EXERCISE REQUIREMENTS »
Copy out every line of the data that follows, exactly.

SOURCE MATERIAL »
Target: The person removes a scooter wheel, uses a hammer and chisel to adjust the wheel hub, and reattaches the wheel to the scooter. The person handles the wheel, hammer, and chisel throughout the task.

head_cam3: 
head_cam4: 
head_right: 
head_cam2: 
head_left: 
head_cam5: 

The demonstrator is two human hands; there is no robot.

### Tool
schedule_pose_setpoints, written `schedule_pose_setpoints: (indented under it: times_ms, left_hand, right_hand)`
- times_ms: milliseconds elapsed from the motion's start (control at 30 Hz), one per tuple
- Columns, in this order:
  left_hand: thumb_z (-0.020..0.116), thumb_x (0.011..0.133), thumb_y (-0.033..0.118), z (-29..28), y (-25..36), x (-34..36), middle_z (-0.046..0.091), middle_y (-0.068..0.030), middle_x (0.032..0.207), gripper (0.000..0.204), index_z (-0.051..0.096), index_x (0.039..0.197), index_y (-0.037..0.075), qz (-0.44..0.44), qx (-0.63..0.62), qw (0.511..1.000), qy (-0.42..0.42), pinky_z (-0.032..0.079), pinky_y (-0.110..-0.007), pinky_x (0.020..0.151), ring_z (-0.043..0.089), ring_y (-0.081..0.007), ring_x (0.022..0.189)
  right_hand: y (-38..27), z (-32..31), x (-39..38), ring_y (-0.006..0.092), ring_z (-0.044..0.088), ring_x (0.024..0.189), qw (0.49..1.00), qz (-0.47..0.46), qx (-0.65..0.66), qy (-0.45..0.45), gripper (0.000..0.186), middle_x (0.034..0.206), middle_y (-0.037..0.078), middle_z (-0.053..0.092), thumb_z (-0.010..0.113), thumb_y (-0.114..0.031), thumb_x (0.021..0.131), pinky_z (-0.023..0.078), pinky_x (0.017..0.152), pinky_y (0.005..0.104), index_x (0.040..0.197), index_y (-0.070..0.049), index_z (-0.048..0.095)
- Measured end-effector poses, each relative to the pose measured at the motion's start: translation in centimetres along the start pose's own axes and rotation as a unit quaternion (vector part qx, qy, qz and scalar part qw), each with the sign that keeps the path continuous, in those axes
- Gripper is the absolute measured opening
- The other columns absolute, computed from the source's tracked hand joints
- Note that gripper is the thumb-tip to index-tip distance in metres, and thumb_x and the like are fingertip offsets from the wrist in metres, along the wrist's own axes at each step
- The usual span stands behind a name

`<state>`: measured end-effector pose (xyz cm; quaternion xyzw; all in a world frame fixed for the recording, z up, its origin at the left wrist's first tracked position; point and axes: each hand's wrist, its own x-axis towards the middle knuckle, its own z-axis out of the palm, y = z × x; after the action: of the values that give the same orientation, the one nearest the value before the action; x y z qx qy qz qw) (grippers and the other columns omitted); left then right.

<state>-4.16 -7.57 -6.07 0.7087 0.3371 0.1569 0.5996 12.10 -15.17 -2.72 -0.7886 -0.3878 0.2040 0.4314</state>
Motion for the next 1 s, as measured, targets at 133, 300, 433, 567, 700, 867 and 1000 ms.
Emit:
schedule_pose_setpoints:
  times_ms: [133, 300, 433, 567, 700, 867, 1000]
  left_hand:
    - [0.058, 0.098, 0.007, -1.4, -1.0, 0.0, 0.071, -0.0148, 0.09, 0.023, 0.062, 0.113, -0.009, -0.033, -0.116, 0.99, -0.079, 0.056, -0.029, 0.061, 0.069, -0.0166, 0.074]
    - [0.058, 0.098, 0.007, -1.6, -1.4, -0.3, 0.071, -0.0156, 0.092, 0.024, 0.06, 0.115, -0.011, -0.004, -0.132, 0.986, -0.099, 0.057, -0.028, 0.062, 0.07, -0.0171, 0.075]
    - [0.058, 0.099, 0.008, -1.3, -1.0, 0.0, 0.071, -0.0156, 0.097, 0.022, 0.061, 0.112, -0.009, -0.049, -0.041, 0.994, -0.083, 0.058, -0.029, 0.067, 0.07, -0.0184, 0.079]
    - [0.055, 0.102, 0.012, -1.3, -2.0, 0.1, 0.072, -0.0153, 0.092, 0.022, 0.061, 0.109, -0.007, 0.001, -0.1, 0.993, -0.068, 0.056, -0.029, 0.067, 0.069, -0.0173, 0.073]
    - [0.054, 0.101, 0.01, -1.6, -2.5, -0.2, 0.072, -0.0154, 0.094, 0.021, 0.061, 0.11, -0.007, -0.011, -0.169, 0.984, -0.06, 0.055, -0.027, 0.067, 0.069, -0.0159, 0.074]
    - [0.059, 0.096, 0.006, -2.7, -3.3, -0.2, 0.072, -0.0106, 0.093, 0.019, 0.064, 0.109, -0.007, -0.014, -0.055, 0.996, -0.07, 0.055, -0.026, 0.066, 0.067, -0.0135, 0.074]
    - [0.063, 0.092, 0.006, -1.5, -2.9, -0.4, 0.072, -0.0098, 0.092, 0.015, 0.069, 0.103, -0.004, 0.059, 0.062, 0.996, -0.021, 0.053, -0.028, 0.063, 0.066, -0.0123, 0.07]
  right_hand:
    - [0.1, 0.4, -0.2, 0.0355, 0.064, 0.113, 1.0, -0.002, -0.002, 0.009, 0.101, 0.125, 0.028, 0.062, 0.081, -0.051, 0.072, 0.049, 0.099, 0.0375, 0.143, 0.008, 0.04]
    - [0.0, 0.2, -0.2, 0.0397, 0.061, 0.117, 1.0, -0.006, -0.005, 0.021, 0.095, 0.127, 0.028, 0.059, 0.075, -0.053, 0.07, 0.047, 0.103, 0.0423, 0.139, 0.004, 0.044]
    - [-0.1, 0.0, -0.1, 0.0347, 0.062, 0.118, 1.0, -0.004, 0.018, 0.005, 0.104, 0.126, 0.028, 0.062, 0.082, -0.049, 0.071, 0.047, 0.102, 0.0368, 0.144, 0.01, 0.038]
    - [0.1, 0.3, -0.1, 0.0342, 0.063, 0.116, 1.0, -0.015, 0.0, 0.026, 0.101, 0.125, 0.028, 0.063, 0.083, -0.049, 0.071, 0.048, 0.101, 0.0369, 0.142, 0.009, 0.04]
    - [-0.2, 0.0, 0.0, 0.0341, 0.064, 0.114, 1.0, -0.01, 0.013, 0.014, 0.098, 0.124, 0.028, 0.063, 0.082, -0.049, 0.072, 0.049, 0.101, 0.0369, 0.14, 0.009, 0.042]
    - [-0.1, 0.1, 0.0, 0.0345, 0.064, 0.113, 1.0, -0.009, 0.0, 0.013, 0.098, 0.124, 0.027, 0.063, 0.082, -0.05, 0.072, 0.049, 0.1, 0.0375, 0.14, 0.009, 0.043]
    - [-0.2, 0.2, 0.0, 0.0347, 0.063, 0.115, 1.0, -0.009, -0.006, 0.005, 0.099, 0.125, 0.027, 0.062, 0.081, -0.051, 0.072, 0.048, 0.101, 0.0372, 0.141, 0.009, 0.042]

REPLY »
Target: The person removes a scooter wheel, uses a hammer and chisel to adjust the wheel hub, and reattaches the wheel to the scooter. The person handles the wheel, hammer, and chisel throughout the task.

head_cam3: 
head_cam4: 
head_right: 
head_cam2: 
head_left: 
head_cam5: 

The demonstrator is two human hands; there is no robot.

### Tool
schedule_pose_setpoints, written `schedule_pose_setpoints: (indented under it: times_ms, left_hand, right_hand)`
- times_ms: milliseconds elapsed from the motion's start (control at 30 Hz), one per tuple
- Columns, in this order:
  left_hand: thumb_z (-0.020..0.116), thumb_x (0.011..0.133), thumb_y (-0.033..0.118), z (-29..28), y (-25..36), x (-34..36), middle_z (-0.046..0.091), middle_y (-0.068..0.030), middle_x (0.032..0.207), gripper (0.000..0.204), index_z (-0.051..0.096), index_x (0.039..0.197), index_y (-0.037..0.075), qz (-0.44..0.44), qx (-0.63..0.62), qw (0.511..1.000), qy (-0.42..0.42), pinky_z (-0.032..0.079), pinky_y (-0.110..-0.007), pinky_x (0.020..0.151), ring_z (-0.043..0.089), ring_y (-0.081..0.007), ring_x (0.022..0.189)
  right_hand: y (-38..27), z (-32..31), x (-39..38), ring_y (-0.006..0.092), ring_z (-0.044..0.088), ring_x (0.024..0.189), qw (0.49..1.00), qz (-0.47..0.46), qx (-0.65..0.66), qy (-0.45..0.45), gripper (0.000..0.186), middle_x (0.034..0.206), middle_y (-0.037..0.078), middle_z (-0.053..0.092), thumb_z (-0.010..0.113), thumb_y (-0.114..0.031), thumb_x (0.021..0.131), pinky_z (-0.023..0.078), pinky_x (0.017..0.152), pinky_y (0.005..0.104), index_x (0.040..0.197), index_y (-0.070..0.049), index_z (-0.048..0.095)
- Measured end-effector poses, each relative to the pose measured at the motion's start: translation in centimetres along the start pose's own axes and rotation as a unit quaternion (vector part qx, qy, qz and scalar part qw), each with the sign that keeps the path continuous, in those axes
- Gripper is the absolute measured opening
- The other columns absolute, computed from the source's tracked hand joints
- Note that gripper is the thumb-tip to index-tip distance in metres, and thumb_x and the like are fingertip offsets from the wrist in metres, along the wrist's own axes at each step
- The usual span stands behind a name

`<state>`: measured end-effector pose (xyz cm; quaternion xyzw; all in a world frame fixed for the recording, z up, its origin at the left wrist's first tracked position; point and axes: each hand's wrist, its own x-axis towards the middle knuckle, its own z-axis out of the palm, y = z × x; after the action: of the values that give the same orientation, the one nearest the value before the action; x y z qx qy qz qw) (grippers and the other columns omitted); left then right.

<state>-4.16 -7.57 -6.07 0.7087 0.3371 0.1569 0.5996 12.10 -15.17 -2.72 -0.7886 -0.3878 0.2040 0.4314</state>
Motion for the next 1 s, as measured, targets at 133, 300, 433, 567, 700, 867 and 1000 ms.
Emit:
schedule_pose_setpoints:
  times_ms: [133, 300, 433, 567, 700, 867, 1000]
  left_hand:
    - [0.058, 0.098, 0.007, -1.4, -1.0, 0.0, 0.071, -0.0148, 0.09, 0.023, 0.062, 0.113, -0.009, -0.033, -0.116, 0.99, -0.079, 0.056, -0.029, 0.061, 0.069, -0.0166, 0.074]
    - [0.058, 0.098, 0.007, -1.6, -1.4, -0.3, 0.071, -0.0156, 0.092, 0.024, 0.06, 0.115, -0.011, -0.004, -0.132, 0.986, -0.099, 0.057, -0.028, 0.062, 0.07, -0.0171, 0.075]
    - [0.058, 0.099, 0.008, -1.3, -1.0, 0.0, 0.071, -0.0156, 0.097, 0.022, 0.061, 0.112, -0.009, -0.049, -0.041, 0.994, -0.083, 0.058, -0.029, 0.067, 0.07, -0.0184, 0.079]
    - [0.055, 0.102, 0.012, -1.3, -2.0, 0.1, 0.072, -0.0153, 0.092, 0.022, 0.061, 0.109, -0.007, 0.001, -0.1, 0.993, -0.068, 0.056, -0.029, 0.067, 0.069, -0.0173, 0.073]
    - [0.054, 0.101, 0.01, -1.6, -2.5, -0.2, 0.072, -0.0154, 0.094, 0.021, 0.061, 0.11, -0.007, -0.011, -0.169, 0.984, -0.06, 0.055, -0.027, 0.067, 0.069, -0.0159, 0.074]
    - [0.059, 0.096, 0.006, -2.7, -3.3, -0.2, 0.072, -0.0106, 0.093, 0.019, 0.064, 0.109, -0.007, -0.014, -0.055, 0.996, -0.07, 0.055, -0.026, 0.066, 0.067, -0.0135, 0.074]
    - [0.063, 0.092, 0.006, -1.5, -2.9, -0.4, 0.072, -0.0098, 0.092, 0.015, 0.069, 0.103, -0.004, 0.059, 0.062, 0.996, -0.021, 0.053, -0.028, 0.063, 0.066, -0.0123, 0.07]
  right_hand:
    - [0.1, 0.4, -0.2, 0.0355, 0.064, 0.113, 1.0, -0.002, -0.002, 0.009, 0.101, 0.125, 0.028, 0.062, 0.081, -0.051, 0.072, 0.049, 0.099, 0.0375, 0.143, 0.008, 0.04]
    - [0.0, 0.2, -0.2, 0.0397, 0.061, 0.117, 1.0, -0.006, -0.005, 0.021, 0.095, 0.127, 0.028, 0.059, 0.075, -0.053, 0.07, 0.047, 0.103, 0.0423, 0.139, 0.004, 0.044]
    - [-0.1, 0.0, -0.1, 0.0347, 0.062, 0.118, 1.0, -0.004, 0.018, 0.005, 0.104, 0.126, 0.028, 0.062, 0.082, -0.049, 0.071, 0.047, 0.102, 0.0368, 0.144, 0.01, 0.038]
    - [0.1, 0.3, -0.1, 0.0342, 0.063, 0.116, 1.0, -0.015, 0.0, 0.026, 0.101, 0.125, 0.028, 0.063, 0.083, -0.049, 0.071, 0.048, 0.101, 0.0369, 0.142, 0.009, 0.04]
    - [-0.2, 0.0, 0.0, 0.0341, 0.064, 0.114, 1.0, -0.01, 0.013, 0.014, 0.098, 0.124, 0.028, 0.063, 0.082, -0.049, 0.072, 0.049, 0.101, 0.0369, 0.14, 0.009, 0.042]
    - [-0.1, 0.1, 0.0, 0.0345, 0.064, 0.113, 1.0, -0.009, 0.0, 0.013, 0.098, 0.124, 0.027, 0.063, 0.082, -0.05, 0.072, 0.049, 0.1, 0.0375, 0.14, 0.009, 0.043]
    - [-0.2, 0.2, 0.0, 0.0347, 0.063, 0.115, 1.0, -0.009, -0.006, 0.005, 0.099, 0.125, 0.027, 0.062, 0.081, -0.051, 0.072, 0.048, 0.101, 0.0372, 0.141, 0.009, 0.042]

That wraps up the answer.